Stored dataset items
━━━

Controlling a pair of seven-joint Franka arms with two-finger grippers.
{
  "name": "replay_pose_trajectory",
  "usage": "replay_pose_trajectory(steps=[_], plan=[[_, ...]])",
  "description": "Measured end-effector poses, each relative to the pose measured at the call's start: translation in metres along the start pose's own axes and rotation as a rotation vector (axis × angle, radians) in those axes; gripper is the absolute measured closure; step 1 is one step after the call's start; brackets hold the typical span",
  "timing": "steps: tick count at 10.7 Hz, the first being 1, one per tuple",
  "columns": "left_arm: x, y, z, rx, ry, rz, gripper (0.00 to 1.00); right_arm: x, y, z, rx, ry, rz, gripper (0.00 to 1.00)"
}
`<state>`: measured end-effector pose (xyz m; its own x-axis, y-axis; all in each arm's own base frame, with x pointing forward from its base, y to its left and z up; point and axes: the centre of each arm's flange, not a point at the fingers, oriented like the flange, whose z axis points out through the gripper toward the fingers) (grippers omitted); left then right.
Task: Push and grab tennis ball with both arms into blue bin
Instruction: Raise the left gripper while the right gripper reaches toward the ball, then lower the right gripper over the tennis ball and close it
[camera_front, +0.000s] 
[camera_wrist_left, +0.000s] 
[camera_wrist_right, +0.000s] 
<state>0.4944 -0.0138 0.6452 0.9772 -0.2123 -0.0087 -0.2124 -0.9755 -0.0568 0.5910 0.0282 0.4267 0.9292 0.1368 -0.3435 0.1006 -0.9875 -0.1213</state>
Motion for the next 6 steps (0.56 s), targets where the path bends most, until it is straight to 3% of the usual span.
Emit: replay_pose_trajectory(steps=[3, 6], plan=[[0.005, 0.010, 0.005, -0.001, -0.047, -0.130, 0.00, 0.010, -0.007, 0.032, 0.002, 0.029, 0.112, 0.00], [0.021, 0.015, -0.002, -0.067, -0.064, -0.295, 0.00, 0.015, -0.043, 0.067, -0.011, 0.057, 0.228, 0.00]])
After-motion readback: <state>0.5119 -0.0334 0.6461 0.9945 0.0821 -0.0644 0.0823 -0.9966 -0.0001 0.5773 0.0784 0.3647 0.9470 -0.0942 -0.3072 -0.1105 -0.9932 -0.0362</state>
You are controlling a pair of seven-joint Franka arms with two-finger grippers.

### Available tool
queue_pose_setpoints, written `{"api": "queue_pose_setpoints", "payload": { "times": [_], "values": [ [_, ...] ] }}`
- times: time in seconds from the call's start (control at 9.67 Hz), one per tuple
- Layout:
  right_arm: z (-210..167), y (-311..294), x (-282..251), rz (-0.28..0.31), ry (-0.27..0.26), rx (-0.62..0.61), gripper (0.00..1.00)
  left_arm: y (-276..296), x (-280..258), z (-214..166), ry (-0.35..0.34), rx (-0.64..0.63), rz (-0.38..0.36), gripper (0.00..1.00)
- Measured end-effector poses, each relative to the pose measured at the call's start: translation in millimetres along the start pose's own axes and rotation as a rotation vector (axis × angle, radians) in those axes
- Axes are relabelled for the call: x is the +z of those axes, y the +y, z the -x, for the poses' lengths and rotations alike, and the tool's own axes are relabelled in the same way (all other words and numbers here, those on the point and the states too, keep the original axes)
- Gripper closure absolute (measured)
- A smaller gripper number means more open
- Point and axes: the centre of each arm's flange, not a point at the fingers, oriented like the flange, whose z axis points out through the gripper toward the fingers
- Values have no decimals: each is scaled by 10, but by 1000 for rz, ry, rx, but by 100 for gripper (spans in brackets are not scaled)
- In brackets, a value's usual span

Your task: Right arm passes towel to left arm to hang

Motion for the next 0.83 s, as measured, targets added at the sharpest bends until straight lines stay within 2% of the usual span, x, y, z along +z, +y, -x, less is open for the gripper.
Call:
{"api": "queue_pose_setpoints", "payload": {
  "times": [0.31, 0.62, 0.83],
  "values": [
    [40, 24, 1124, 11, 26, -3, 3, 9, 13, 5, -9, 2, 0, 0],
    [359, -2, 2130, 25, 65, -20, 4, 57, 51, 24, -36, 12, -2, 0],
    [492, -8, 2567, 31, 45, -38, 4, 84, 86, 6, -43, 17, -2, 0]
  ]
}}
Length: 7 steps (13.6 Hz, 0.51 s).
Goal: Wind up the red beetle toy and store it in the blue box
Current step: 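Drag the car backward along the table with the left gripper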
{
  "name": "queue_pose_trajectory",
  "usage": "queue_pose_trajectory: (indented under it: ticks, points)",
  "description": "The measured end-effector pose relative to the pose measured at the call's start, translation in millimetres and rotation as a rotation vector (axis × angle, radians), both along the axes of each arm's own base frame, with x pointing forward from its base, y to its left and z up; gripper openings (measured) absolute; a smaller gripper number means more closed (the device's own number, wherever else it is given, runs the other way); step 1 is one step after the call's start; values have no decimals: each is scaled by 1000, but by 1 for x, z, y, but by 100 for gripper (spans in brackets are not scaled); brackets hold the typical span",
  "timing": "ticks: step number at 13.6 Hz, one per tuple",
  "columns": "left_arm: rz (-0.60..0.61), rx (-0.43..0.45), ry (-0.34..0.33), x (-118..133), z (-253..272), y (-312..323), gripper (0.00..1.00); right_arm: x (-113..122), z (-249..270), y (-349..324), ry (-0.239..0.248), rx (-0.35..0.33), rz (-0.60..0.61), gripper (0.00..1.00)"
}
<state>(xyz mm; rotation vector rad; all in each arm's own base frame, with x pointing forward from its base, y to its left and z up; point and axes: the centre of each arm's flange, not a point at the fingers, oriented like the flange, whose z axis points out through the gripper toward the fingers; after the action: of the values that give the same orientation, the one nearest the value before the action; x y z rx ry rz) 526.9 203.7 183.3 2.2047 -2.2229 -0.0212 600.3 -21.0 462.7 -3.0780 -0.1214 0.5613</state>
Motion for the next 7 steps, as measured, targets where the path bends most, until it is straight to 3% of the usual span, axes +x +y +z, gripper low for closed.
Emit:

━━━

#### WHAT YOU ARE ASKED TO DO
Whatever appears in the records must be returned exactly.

#### REPLY TO THE EXERCISE
Controlling a pair of seven-joint Franka arms with two-finger grippers.
{
  "name": "replay_pose_trajectory",
  "usage": "replay_pose_trajectory(steps=[_], plan=[[_, ...]])",
  "description": "Measured end-effector poses, each relative to the pose measured at the call's start: translation in metres along the start pose's own axes and rotation as a rotation vector (axis × angle, radians) in those axes; gripper is the absolute measured closure; step 1 is one step after the call's start; brackets hold the typical span",
  "timing": "steps: tick count at 10.7 Hz, the first being 1, one per tuple",
  "columns": "left_arm: x, y, z, rx, ry, rz, gripper (0.00 to 1.00); right_arm: x, y, z, rx, ry, rz, gripper (0.00 to 1.00)"
}
`<state>`: measured end-effector pose (xyz m; its own x-axis, y-axis; all in each arm's own base frame, with x pointing forward from its base, y to its left and z up; point and axes: the centre of each arm's flange, not a point at the fingers, oriented like the flange, whose z axis points out through the gripper toward the fingers) (grippers omitted); left then right.
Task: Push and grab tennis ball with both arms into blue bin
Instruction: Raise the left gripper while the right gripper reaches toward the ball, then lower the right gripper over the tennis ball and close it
[camera_front, +0.000s] 
[camera_wrist_left, +0.000s] 
[camera_wrist_right, +0.000s] 
<state>0.4944 -0.0138 0.6452 0.9772 -0.2123 -0.0087 -0.2124 -0.9755 -0.0568 0.5910 0.0282 0.4267 0.9292 0.1368 -0.3435 0.1006 -0.9875 -0.1213</state>
Motion for the next 6 steps (0.56 s), targets where the path bends most, until it is straight to 3% of the usual span.
Emit: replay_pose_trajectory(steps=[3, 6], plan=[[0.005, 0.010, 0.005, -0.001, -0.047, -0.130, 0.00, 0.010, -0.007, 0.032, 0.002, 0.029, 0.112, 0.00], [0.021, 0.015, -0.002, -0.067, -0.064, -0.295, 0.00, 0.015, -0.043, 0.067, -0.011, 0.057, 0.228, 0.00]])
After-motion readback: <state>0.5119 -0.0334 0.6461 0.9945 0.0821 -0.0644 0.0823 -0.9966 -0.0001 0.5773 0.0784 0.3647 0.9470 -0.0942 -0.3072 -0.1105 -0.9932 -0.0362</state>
You are controlling a pair of seven-joint Franka arms with two-finger grippers.

### Available tool
queue_pose_setpoints, written `{"api": "queue_pose_setpoints", "payload": { "times": [_], "values": [ [_, ...] ] }}`
- times: time in seconds from the call's start (control at 9.67 Hz), one per tuple
- Layout:
  right_arm: z (-210..167), y (-311..294), x (-282..251), rz (-0.28..0.31), ry (-0.27..0.26), rx (-0.62..0.61), gripper (0.00..1.00)
  left_arm: y (-276..296), x (-280..258), z (-214..166), ry (-0.35..0.34), rx (-0.64..0.63), rz (-0.38..0.36), gripper (0.00..1.00)
- Measured end-effector poses, each relative to the pose measured at the call's start: translation in millimetres along the start pose's own axes and rotation as a rotation vector (axis × angle, radians) in those axes
- Axes are relabelled for the call: x is the +z of those axes, y the +y, z the -x, for the poses' lengths and rotations alike, and the tool's own axes are relabelled in the same way (all other words and numbers here, those on the point and the states too, keep the original axes)
- Gripper closure absolute (measured)
- A smaller gripper number means more open
- Point and axes: the centre of each arm's flange, not a point at the fingers, oriented like the flange, whose z axis points out through the gripper toward the fingers
- Values have no decimals: each is scaled by 10, but by 1000 for rz, ry, rx, but by 100 for gripper (spans in brackets are not scaled)
- In brackets, a value's usual span

Your task: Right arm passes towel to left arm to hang

Motion for the next 0.83 s, as measured, targets added at the sharpest bends until straight lines stay within 2% of the usual span, x, y, z along +z, +y, -x, less is open for the gripper.
Call:
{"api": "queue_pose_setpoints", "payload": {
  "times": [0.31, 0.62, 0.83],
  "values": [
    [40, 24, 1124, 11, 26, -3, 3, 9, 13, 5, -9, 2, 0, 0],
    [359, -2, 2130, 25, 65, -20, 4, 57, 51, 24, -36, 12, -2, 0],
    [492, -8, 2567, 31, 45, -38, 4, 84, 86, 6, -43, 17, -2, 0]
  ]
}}
Length: 7 steps (13.6 Hz, 0.51 s).
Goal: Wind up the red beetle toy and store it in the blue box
Current step: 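Drag the car backward along the table with the left gripper
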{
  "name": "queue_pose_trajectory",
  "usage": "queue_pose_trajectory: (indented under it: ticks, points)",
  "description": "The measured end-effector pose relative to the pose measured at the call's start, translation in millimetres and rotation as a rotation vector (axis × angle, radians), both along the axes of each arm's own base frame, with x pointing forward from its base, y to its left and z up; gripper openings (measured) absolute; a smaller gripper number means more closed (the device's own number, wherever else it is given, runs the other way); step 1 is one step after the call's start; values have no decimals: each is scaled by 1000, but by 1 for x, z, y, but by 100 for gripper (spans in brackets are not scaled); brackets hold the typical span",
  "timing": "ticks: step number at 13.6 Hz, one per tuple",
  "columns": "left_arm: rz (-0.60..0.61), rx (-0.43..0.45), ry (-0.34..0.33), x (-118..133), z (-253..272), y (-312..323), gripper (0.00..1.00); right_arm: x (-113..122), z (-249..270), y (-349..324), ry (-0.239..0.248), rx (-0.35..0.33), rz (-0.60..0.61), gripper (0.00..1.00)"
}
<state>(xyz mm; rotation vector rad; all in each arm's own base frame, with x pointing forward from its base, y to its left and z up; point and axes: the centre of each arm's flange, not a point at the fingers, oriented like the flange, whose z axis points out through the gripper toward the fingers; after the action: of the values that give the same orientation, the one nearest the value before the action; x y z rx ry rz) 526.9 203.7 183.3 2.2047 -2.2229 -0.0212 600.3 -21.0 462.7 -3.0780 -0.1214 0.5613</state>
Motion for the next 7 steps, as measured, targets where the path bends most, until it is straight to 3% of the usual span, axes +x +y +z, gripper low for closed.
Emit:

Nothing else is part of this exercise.